**Activity:**
Retype the data below exactly, skipping pictures.

[Start of Attachment]

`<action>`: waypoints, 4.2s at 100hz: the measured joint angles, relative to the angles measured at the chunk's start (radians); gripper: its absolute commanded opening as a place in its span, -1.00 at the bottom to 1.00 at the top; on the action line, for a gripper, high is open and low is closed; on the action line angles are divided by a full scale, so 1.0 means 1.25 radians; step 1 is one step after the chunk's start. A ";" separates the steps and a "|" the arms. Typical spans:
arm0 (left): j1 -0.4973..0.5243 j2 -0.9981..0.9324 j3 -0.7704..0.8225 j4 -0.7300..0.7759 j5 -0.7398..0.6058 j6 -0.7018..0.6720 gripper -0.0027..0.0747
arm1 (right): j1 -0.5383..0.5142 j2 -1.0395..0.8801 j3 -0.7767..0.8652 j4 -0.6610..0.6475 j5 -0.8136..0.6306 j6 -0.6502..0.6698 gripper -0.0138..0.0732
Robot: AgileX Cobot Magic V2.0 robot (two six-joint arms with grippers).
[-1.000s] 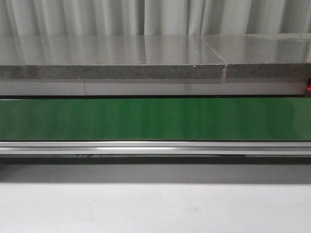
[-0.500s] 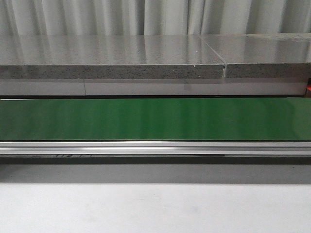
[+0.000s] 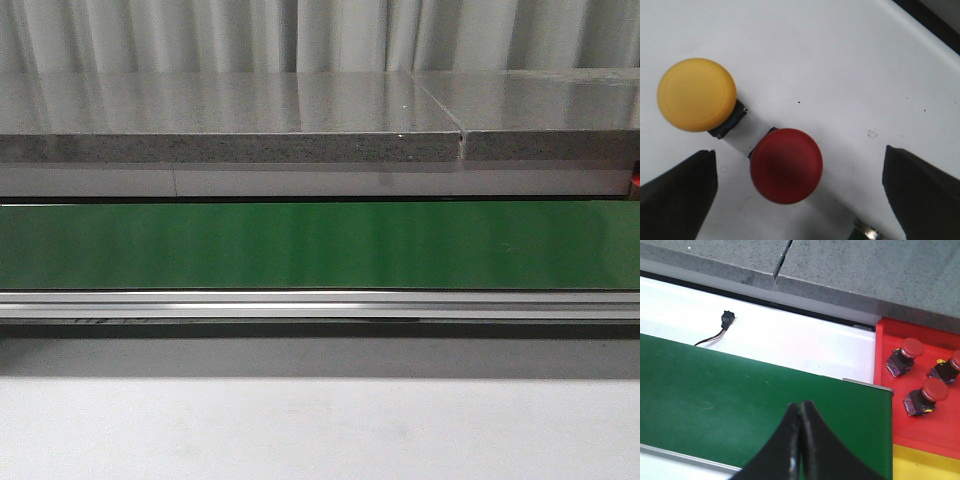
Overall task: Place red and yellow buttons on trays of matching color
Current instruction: 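Move the left gripper over another red button beside the belt, then grasp the red button with the left gripper and set it on the belt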
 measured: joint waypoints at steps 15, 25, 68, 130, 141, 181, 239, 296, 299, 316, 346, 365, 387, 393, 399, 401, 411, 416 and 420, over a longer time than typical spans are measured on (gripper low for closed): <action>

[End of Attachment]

**Answer area:**
`<action>`: waypoints, 4.2s at 100hz: the measured joint angles, relative to the angles measured at the chunk's start (radians); gripper: its absolute commanded opening as a place in its span, -1.00 at the bottom to 1.00 at the top; on the action line, for a gripper, high is open and low is closed; on the action line angles are divided by a full scale, so 1.0 means 1.25 radians; step 1 is one step after the chunk's start. A ";" separates the steps and a "|" the arms. Typical spans:
arm0 (left): j1 -0.4973..0.5243 j2 -0.9981..0.9324 j3 -0.7704..0.8225 j4 -0.7300..0.7759 j5 -0.7398..0.6058 j6 -0.7018..0.6720 gripper -0.0027..0.0747
arm1 (right): j1 -0.5383..0.5142 j2 -1.0395..0.8801 j3 -0.7767..0.8652 j4 -0.6610..0.6475 j5 -0.8136..0.6306 j6 -0.6502..0.6698 gripper -0.0138..0.0732
Robot: AgileX Cobot Magic V2.0 robot (two six-joint arms with grippers).
[-1.000s] 
[-0.500s] 
[+0.000s] 
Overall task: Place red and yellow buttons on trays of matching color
Current instruction: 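Move the left gripper over another red button beside the belt, then grasp the red button with the left gripper and set it on the belt
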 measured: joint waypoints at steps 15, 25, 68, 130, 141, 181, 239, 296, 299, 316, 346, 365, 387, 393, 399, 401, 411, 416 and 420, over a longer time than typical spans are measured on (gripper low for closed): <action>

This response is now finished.